Ecclésiastique catholique, docteur en théologie, recteur du Séminaire de Przemyśl en 1996–2001, évêque auxiliaire de Przemyśl en 2000–2016, archevêque métropolitain de Przemyśl depuis 2016.

.La béatification de Józef et Wiktoria Ulma et de leurs sept enfants a soulevé des questions. Pourquoi est-ce seulement maintenant qu’on se remémore l’attitude évangélique et le martyre de cette famille polonaise ? Pourquoi a-t-il fallu attendre tant de décennies pour que soit posée, au sein de l’Église catholique, la question de leur élévation sur les autels ?

De nombreuses réponses à ces questions seraient possibles. Certains feraient référence au contexte historique, d’autres au contexte géopolitique. Pour les croyants, l’argument qui prévaut est certainement celui de la foi et de l’encouragement qui en découle à lire les signes des temps et la guidance providentielle de l’homme moderne par Dieu lui-même. En effet, Dieu enseigne, exhorte et inspire à travers des événements qu’il faut « lire » dans le contexte de l’histoire du salut dans laquelle s’inscrivent tant notre vie présente que le monde contemporain. Dieu n’est pas silencieux dans le destin du monde. Au contraire, à travers des événements, des personnes, des inspirations, il nous donne des indices sur le monde qui, à bien des égards, est aujourd’hui en crise. Même sans analyse sociologique détaillée, nous observons un chaos axiologique, le drame de familles éclatées ou asservies par les addictions, la montée de conflits culturels ou internationaux, le manque de respect de la vie humaine. Faire demi-tour sur le chemin menant à la crise voire au crépuscule de la civilisation ouest-européenne semble difficile, mais pas impossible. Les voies de renaissance du monde peuvent être une réflexion approfondie sur la famille et tout un ensemble de dispositifs éducatifs et juridiques visant à son renouvellement et sa mise en valeur dans le débat social. Pour atténuer les problèmes du monde contemporain il nous faut en effet des familles fondées sur la base solide de la foi, de l’espérance et de l’amour.

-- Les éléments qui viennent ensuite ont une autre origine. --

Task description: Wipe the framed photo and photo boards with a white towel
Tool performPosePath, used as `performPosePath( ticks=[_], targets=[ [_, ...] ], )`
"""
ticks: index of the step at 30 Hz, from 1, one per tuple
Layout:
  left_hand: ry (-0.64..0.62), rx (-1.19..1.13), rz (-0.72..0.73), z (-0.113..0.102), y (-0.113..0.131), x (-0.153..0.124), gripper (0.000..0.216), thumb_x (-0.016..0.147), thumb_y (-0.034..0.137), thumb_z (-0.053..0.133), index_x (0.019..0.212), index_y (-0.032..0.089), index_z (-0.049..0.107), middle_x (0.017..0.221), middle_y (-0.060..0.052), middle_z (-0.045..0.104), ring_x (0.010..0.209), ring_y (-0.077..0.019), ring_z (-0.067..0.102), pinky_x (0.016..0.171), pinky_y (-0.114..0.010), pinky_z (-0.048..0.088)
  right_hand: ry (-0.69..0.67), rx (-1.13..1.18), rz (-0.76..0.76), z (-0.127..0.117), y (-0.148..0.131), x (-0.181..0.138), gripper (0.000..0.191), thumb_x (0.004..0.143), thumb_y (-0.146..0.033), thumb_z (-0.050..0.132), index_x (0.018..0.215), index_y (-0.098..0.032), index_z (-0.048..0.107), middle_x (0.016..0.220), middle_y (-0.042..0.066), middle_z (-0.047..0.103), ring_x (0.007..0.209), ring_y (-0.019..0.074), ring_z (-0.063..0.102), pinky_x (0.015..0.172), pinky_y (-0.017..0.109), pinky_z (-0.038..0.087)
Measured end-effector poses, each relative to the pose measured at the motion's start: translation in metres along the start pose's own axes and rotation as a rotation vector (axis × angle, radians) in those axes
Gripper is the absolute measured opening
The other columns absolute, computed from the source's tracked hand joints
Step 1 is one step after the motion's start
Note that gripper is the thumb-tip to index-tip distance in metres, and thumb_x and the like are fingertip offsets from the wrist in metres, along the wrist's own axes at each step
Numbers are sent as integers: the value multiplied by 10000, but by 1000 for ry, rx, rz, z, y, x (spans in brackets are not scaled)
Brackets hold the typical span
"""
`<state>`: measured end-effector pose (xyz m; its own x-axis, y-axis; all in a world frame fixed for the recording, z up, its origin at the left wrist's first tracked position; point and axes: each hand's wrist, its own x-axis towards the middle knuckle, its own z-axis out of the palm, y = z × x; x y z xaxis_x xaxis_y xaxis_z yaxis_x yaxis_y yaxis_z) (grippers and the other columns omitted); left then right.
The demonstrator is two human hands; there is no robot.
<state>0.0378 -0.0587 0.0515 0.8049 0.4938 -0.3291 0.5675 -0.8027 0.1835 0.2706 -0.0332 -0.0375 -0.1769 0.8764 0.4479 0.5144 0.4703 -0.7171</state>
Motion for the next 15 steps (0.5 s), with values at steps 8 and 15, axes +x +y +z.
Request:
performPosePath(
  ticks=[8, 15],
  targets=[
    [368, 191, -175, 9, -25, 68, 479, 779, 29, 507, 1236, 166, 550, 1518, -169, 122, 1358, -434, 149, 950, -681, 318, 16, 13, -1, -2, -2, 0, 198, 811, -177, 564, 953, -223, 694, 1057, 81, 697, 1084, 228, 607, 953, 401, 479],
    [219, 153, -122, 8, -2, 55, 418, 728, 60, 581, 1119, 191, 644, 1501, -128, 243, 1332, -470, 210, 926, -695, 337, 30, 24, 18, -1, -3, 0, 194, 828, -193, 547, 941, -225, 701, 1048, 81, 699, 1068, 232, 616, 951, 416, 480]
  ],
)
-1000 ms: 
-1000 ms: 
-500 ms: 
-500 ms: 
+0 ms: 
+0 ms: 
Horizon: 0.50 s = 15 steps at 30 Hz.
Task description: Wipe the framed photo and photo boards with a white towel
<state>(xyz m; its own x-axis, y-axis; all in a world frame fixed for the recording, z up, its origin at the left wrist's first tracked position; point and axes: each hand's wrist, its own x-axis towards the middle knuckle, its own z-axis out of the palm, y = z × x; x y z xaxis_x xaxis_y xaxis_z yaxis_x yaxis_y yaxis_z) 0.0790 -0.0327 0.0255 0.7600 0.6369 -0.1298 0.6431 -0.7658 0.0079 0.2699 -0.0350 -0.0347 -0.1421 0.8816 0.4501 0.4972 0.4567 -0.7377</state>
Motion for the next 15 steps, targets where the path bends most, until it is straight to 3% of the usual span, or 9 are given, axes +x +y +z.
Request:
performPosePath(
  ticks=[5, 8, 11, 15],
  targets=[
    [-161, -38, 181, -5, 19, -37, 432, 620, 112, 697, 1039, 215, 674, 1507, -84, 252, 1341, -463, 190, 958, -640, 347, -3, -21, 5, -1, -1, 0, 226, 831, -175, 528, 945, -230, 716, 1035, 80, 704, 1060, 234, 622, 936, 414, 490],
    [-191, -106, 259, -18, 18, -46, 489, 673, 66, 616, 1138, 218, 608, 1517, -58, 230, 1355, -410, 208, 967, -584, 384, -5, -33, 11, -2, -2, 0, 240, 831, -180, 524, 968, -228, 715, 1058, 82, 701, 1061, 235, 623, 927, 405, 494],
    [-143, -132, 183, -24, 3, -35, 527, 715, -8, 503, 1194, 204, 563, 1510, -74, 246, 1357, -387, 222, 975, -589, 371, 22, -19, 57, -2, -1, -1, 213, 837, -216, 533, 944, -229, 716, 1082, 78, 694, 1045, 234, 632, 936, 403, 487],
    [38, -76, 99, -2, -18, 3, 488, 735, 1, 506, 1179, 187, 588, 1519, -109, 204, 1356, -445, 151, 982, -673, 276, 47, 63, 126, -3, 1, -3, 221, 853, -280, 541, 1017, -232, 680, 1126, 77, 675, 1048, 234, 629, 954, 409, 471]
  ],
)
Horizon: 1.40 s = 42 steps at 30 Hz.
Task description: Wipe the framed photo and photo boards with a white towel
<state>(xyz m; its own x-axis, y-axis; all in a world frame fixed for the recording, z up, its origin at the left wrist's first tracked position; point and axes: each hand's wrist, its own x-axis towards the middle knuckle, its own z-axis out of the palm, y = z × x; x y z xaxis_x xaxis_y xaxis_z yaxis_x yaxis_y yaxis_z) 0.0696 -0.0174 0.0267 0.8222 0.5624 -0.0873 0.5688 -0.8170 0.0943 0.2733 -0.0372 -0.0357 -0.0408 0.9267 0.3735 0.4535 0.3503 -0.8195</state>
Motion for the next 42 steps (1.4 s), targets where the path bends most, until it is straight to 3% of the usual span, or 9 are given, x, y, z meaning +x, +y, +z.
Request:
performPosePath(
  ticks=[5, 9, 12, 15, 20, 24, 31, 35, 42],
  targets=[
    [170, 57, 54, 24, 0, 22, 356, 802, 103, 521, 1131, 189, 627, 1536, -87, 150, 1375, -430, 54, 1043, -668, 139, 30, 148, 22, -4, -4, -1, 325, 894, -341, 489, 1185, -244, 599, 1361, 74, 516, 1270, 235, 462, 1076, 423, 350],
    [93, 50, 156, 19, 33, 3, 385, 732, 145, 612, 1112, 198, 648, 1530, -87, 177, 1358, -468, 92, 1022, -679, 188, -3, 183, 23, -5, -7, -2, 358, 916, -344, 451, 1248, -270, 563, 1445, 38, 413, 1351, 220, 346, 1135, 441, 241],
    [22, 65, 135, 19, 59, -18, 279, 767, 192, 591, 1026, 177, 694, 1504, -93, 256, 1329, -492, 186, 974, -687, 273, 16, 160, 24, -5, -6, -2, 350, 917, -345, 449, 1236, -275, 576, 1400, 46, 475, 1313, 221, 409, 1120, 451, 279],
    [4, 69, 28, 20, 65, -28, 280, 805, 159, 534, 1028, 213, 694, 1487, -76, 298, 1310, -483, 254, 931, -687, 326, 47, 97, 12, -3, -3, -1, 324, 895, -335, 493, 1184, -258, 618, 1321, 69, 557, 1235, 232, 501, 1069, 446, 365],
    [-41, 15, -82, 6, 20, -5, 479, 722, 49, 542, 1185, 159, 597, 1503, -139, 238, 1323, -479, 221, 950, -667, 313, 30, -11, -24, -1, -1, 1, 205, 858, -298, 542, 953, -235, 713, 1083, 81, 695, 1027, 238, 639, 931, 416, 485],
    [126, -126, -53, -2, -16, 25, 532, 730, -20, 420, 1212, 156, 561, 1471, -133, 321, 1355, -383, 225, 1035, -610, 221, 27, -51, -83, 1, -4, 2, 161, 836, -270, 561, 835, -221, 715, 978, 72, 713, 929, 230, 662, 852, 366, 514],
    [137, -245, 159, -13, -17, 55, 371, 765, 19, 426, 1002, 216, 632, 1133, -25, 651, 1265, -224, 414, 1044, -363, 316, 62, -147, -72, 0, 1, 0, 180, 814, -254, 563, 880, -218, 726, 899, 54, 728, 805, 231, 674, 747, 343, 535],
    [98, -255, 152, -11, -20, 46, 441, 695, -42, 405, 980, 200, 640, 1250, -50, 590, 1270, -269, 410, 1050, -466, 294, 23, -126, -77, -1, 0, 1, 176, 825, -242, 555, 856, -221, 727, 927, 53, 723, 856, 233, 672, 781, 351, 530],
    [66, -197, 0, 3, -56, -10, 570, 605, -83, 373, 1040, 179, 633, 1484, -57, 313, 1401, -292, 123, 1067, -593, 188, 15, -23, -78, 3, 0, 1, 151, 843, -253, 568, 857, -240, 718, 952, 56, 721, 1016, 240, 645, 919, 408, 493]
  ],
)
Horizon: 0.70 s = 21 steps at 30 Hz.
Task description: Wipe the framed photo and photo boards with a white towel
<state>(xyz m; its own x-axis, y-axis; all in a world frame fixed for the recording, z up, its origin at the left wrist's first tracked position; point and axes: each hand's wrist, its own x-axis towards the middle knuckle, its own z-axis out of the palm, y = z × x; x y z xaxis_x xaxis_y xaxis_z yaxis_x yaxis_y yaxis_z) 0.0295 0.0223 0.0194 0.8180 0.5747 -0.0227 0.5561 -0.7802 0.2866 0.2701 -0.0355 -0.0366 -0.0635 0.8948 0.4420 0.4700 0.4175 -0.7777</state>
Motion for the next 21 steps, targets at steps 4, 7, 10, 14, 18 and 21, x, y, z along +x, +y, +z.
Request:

Il y a cent ans, le saint polonais Józef Sebastian Pelczar, voyant les problèmes du monde qui l’entourait, a indiqué une voie importante afin de régénérer la société : il a proposé de mettre en valeur la famille. Dans une lettre pastorale de 1920, il notait que la famille est « un temple vivant, la première école de la vie (…), l’un des fondements sur lesquels repose l’édifice de la société. » Il invitait également les familles catholiques à « se vouer au Sacré-Cœur de Jésus, avec cette conviction que si la démarche est sincère, efficace et permanente, c’est-à-dire si tous les membres de la famille vivent pieusement, en observant fidèlement les commandements divins et ecclésiastiques et en accomplissent consciencieusement leurs devoirs, et surtout si les parents élèvent leurs enfants d’une manière vraiment catholique, tous recevront du Cœur de Jésus des grâces abondantes, en particulier une aide dans les combats quotidiens, un réconfort dans la souffrance, une protection dans notre condition orpheline, une espérance à l’heure de la mort et un salut dans l’éternité. »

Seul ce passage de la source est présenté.